**Work item**
With the images removed, return every line below exactly as it reads.

**Provided material**
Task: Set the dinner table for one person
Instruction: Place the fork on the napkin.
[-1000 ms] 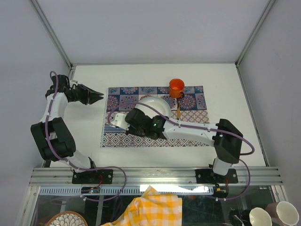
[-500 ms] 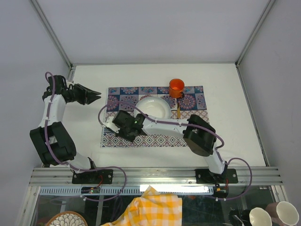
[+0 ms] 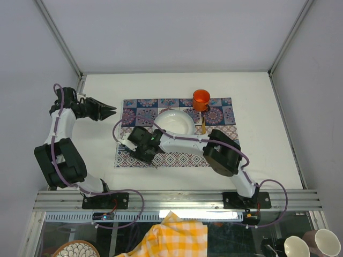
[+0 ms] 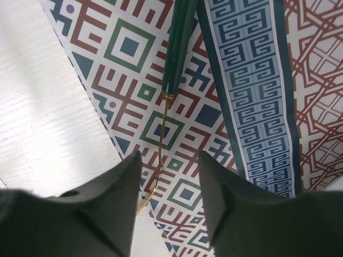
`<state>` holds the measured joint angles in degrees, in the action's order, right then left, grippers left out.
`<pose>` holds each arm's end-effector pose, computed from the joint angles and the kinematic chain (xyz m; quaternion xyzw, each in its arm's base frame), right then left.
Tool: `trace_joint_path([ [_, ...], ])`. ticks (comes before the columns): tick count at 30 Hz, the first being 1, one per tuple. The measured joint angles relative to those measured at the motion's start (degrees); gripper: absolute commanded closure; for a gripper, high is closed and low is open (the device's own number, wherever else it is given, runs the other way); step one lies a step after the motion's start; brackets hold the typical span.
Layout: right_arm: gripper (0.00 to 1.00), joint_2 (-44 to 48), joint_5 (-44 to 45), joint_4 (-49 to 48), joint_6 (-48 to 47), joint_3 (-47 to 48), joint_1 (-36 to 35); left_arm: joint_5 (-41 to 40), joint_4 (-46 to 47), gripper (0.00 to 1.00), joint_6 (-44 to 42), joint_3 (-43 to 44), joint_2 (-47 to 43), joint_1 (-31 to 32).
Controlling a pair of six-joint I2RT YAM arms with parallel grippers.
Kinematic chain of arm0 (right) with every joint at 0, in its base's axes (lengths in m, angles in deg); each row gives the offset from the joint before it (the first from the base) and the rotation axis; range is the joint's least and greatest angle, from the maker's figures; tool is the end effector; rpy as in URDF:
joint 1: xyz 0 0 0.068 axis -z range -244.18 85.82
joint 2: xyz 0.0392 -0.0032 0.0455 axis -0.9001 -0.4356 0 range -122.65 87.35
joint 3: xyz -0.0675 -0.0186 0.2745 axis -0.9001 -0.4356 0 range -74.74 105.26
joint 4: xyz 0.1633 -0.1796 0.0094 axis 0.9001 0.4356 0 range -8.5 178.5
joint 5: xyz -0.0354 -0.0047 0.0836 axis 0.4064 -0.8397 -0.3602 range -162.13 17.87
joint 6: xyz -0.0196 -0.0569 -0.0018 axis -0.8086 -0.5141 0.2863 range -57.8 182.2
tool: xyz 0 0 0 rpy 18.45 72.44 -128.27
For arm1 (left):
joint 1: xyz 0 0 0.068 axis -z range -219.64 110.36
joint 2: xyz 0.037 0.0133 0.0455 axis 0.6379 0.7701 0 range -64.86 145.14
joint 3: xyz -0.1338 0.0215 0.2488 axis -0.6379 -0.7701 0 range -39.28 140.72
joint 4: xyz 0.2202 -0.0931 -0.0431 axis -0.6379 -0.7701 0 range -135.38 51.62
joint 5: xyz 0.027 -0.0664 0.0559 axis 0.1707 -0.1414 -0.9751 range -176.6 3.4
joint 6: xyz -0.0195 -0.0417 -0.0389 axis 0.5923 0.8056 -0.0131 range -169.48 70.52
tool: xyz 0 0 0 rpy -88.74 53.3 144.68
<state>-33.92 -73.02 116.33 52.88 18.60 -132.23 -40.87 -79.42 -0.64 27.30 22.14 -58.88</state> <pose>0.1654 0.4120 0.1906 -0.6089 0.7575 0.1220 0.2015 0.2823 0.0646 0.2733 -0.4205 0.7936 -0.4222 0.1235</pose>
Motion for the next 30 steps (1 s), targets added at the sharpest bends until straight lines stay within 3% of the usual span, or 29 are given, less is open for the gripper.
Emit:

**Exercise solution**
Task: Set the dinner table for one person
Instruction: Place the fork on the napkin.
[-1000 ms] 
[-500 ms] 
[+0 ms] 
[+0 ms] 
`<state>` holds the measured joint angles in degrees, in the action's order, right then left, grippers left out.
`<pose>` holds each arm's end-effector pose, computed from the joint angles and the kinematic chain (xyz m; quaternion xyzw, each in its arm's base frame), right then left.
Tool: `trace_joint_path([ [_, ...], ])`. ticks (comes before the columns): tick count at 30 Hz, the first being 1, one per tuple. The measured joint angles relative to those measured at the motion's start (degrees); gripper: absolute commanded closure; for a gripper, high is closed and low is open (the device's own number, wherever else it is given, runs the other way); step one lies a step after the motion's start; brackets hold the typical span.
Layout: right_arm: gripper (0.00 to 1.00), joint_2 (-44 to 48), joint_5 (-44 to 45), joint_4 (-49 to 48), joint_6 (-48 to 47), joint_3 (-47 to 48), joint_1 (-36 to 35); left_arm: joint_5 (-41 to 40), joint_4 (-46 to 47), gripper (0.00 to 1.00), joint_6 (-44 to 42), joint_3 (-43 to 44), joint_2 (-47 to 43), joint_1 (-31 to 32).
Controlling a pair of six-joint I2RT YAM arms with parallel grippers.
Kinematic chain of arm0 (right) with every joint at 0, in its base's axes (lengths in m, angles in deg); each row gives the offset from the joint before it (the first from the base) and the rotation axis; range is the joint's least and greatest angle, from the maker's figures; tool is the end effector; rpy as in URDF:
joint 1: xyz 0 0 0.068 axis -z range -244.18 85.82
joint 2: xyz 0.0392 -0.0032 0.0455 axis -0.9001 -0.4356 0 range -122.65 87.35
joint 3: xyz -0.0675 -0.0186 0.2745 axis -0.9001 -0.4356 0 range -74.74 105.26
joint 4: xyz 0.1633 -0.1796 0.0094 axis 0.9001 0.4356 0 range -8.5 178.5
joint 5: xyz -0.0354 -0.0047 0.0836 axis 0.4064 -0.8397 -0.3602 range -162.13 17.87
joint 6: xyz -0.0196 -0.0569 -0.0018 axis -0.8086 -0.5141 0.2863 range -57.8 182.2
tool: xyz 0 0 0 rpy 18.45 72.44 -128.27
For arm1 (left):
joint 1: xyz 0 0 0.068 axis -z range -219.64 110.36
joint 2: xyz 0.037 0.0133 0.0455 axis 0.6379 0.7701 0 range -64.86 145.14
joint 3: xyz -0.1338 0.0215 0.2488 axis -0.6379 -0.7701 0 range -39.28 140.72
joint 4: xyz 0.2202 -0.0931 -0.0431 axis -0.6379 -0.7701 0 range -135.38 51.62
joint 5: xyz 0.027 -0.0664 0.0559 axis 0.1707 -0.1414 -0.9751 range -176.6 3.4
joint 6: xyz -0.0195 -0.0417 -0.0389 axis 0.5923 0.8056 -0.0131 range -169.48 70.52
tool: xyz 0 0 0 rpy -88.74 53.3 144.68
<state>-33.92 -73.02 116.33 52.88 18.60 -132.23 -40.87 -79.42 -0.64 27.30 22.14 -58.88</state> <pose>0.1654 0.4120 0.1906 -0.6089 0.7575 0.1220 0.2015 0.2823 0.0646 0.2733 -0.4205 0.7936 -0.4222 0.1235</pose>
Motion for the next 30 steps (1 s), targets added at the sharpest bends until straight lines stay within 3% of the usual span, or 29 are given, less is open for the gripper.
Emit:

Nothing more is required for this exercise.